Эпоха единства Древней Руси. От Владимира Святого до Ярослава Мудрого - страница 30



.

Принимая титул кагана, Владимир заявлял о себе как о могущественнейшем и, по сути, единственном законном правителе Восточной Европы – от Дона и Волги до Карпат и от Балтийского до Черного моря. Это был вызов, обращенный ко всем окрестным государям, но прежде всего – к императору Византии. «И единодержец быв земли своей, покорив под ся округняа страны, овы [одни] миром, а непокорливыа мечем, и тако ему… землю свою пасущу правдою, мужьством же и смыслом…» – подводит итог дохристианского правления Владимира митрополит Иларион. Государственное величие Русской земли, опиравшееся на материально-идеологические ресурсы языческого общества, достигло своего предела. Дальнейшее развитие ее государственного суверенитета было невозможно без коренного преображения религиозно-политических основ княжеской власти.

Глава 3 Обращение Владимира в христианство

Повесть временных лет о крещении Владимира

Официальный переход Руси от язычества к христианству – единственный подлинный переворот в русской истории – имеет странную историографическую судьбу. Запечатленный во многих наших древних памятниках, он остается, так сказать, невидимым и неосязаемым для исторического знания. И это притом, что Повесть временных лет на первый взгляд отнюдь не обделила вниманием духовное преображение Владимира. Достаточно сказать, что на повествование о принятии им христианства приходится больше половины от общего числа летописных страниц, посвященных его княжению.
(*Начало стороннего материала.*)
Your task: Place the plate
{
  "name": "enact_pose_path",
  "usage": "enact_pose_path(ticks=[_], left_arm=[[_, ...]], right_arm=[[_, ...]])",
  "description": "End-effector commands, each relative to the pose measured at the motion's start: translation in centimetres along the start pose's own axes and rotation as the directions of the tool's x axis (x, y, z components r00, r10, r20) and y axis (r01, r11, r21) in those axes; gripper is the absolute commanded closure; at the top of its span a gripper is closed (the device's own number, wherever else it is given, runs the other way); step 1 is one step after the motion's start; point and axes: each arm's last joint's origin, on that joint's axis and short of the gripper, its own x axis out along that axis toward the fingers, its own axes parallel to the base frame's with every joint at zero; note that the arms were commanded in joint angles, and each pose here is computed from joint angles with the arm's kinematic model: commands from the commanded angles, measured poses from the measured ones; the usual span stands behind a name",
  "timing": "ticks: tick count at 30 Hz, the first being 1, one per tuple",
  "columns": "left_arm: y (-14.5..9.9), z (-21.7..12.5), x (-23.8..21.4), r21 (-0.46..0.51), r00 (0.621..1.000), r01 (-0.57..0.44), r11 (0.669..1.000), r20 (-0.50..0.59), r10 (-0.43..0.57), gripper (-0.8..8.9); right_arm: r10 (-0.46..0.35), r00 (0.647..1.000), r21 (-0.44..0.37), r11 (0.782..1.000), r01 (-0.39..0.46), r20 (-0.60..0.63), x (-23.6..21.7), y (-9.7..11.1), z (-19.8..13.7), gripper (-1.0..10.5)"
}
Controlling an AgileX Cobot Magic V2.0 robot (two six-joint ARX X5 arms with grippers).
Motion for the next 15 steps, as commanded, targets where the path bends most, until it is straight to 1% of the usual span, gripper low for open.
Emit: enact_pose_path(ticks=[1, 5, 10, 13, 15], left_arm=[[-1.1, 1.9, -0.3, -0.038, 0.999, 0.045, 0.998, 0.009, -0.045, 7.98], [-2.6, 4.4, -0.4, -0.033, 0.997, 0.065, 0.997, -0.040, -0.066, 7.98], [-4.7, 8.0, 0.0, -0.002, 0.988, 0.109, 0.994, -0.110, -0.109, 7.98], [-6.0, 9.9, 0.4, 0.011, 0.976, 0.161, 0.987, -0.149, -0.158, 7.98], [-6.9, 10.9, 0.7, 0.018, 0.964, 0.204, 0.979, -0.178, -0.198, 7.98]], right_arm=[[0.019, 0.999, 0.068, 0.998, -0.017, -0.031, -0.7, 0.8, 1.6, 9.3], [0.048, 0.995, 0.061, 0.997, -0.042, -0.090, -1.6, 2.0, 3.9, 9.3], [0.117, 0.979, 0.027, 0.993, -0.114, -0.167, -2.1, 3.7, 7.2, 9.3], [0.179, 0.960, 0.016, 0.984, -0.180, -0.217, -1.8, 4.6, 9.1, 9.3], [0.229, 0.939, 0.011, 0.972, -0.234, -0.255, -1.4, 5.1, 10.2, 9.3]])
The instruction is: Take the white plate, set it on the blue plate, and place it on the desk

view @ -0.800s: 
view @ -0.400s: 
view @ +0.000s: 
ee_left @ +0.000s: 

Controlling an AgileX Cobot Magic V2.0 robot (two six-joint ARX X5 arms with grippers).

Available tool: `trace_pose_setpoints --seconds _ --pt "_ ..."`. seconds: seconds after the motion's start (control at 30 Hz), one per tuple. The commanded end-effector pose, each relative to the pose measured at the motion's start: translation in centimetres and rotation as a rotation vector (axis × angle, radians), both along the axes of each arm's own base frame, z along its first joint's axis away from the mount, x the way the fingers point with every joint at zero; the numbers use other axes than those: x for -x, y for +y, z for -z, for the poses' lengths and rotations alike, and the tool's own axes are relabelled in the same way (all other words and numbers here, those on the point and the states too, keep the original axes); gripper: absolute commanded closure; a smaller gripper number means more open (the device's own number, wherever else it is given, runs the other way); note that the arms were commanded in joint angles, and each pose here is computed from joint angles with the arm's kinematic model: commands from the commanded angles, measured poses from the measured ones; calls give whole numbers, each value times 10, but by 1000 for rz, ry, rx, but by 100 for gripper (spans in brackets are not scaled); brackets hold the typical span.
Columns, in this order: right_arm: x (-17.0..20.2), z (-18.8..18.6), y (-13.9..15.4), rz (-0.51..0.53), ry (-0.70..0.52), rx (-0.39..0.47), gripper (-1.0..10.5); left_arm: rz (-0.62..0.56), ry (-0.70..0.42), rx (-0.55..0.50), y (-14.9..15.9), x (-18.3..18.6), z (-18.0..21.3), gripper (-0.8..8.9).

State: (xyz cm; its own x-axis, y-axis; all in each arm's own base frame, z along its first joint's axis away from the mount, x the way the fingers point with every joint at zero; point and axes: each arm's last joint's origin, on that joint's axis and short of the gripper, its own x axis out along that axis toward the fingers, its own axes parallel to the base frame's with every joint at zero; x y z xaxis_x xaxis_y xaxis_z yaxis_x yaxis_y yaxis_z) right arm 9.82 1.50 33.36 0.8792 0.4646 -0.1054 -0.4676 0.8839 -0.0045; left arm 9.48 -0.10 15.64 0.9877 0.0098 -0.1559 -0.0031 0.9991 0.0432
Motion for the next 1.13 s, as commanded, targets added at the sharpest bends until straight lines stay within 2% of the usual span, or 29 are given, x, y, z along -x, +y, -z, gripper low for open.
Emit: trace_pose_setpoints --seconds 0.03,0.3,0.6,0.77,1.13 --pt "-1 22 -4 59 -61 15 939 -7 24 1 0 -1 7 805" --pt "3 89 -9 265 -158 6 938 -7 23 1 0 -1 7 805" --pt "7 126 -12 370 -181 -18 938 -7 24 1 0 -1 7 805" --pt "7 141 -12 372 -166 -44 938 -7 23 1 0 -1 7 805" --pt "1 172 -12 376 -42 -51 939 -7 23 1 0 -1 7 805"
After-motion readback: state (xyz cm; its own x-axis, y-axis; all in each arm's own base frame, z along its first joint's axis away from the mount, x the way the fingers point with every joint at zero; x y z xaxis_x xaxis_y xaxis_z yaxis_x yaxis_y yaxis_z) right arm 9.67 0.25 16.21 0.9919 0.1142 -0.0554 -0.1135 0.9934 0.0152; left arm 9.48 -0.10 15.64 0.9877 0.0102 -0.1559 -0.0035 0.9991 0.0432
Но доверие к этим известиям как к основе наших знаний об обстоятельствах крещения Владимира и Русской земли было подорвано еще в дореволюционный период[85]. С тех пор в научной среде ширится осознание того поразительного факта, что у исследователя нет почти никакой возможности опереться в этом вопросе на данные древнерусского летописания и агиографии, которые являют собой вторичный литературный материал, по большей части напрочь лишенный какого бы то ни было реального исторического содержания.

Житийная легенда, вставленная в состав Повести временных лет под 986–988 гг., неожиданно превращает князя Владимира – до сей поры неистового язычника и отважного предводителя победоносных русских дружин – в «какого-то апатичного, почти индифферентного искателя вер»[86]. Столь же внезапно княжеский двор оказывается наводнен посольствами из разных стран, преследующими одну цель – убедить русского князя в истинности своего вероисповедания. Болгары (волжские, то есть мусульмане), «немцы» (католики) и «жидове козарстии» (хазарские иудеи) поочередно излагают перед Владимиром сущность своих религий. Но Владимир не приемлет ни того, ни другого, ни третьего.

Ислам вроде бы поначалу приглянулся ему своим обещанием загробного блаженства в обществе семидесяти прекрасных гурий, «бе бо сам любя жены и блуженье многое»; но услышав об «обрезанье удов и о неяденьи мяс свиных, а о питьи отнудь», Владимир рек: «Руси есть веселье питье, не можем без того быти».

Немцы учли гастрономические пристрастия князя и заявили об умеренных диетических «заповедях» католичества: «пощение по силе; аще ли ясть кто и пиеть, то все во славу Божию, рече учитель наш Павел». Тем не менее Владимир выпроводил и их: «идите опять [обратно], яко отцы наши сего не прияли суть».

Неосторожное признание иудейскими проповедниками того, что за многие грехи еврейского народа Бог «расточил» его по чужим землям, вызвало у Владимира законное опасение насчет исторических перспектив для Русской земли в случае принятия ею «жидовства»: «…аще бы Бог любил вас, то не бысте расточени по чюжим землям; егда и нам мыслите то же зло прияти?»